“Seems you can’t outsmart Mother Nature…” Mark Hyman (i)
Mars has just moved into Cancer – a good time to entertain you with a small but telling local tale which spans one recent two-year Mars cycle. Natal Mars in Cancer – I know, I have one of those! – doesn’t get the best press. But boy, are we tenacious and persistent when we are deeply angered. So – this is an excellent Mars in Cancer story as far as I am concerned, although the managers of our local Botanic Gardens and Kelvingrove Park would almost certainly disagree.
I have had the good fortune to live right beside Glasgow’s Botanic Gardens and Kelvingrove Park for many years. A long, wide, sloping path takes you down into the park, then levels out to follow the banks of the river Kelvin for a couple of meandering miles, eventually leading up onto Kelvin Way, Glasgow’s world famous Kelvingrove Art Gallery and Museum, the Kelvin Hall, and Glasgow University. I have lost count of how many times I’ve done that walk in all weathers – usually wet, this being Glasgow of which I speak.
The right hand side of the path opposite the river is rich in vegetation – the usual untidy seasonally varying greenery and self-planting tree seedlings so beloved of Nature left to herself (clue here to what’s coming…). Locals of all ages frequent the path: couples, individual walkers, small children, parents, cyclists, runners, dogs. A favourite landmark of mine for all the years of walking this stretch has been two small, modest springs of iron-rich water, a few feet apart, arising from the soil close to the path. These springs have been leaving red deposits in the earth for as long as I’ve noticed them. I really like them – and have only just now realised that, perchance, having Mars in Cancer means like responding to like…
The springs only occasionally flowed slightly over the path; one needed merely to sidestep them. I don’t think any of the locals walking there regularly would have described this as a nuisance. However, the Powers That Be took it into their heads to have other ideas: very possibly when Mars was last in Cancer.
Thus began a concerted series of slowly escalating attempts to block the very modest occasional tricklings of iron spring overflow onto our riverside path. First of all, there was the digging of a long ditch along a thirty-foot stretch of the path, just below where the springs arose. This was slowly filled in with loose stone chippings by several workmen, in between checking Facebook etc on their mobile phones. For a while, this seemed to have been successful.

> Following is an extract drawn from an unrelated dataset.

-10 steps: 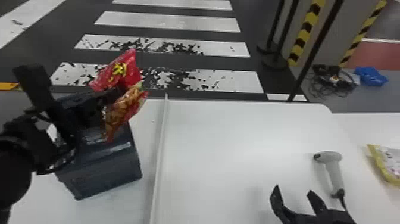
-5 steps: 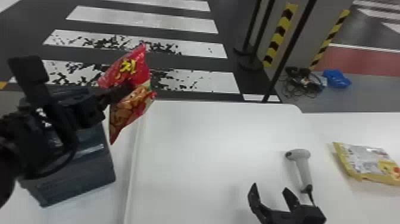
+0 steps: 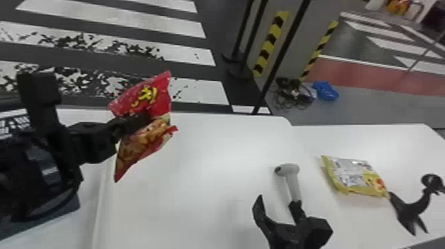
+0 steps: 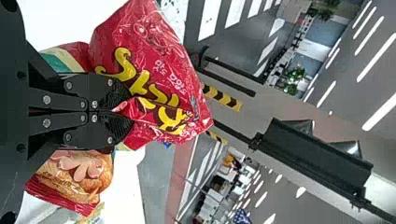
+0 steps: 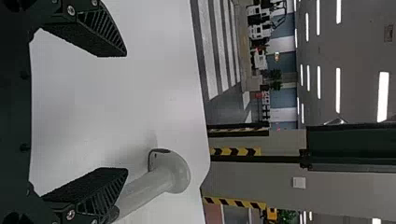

No overflow.
However, having begun to take a somewhat displeased interest in this process – could the money in materials, wages and time not have been better spent funding rent for premises for a local youth club, for example? – I began to notice that the soil all along the length of the ditch was growing soggy. This didn’t bode very well for the health of the local vegetation, up to their knees now (metaphorically speaking) in iron-infused spring water.
A few months later, I noticed that the iron springs had soaked their way along the stone chippings. The overflow was starting up again. Only there was more of it this time. Cue more time, labour, Facebook-checking, expenditure. An exit pipe was duly installed below the path from beneath the offending springs’ location, discharging by now an increased volume of spring water into the river Kelvin opposite. For some time, success. No overflow onto the path.
However, this temporary bureaucratic respite didn’t work for long either. The soggy soil got soggier and longer in area, and we noticed that the red deposits at the outlets from the two springs had markedly grown. Hmmmm, I mused to myself, becoming increasingly interested in this escalating war. “I think those springs are getting angry!” My companion, like me not a great friend of formal henbrained authority, agreed.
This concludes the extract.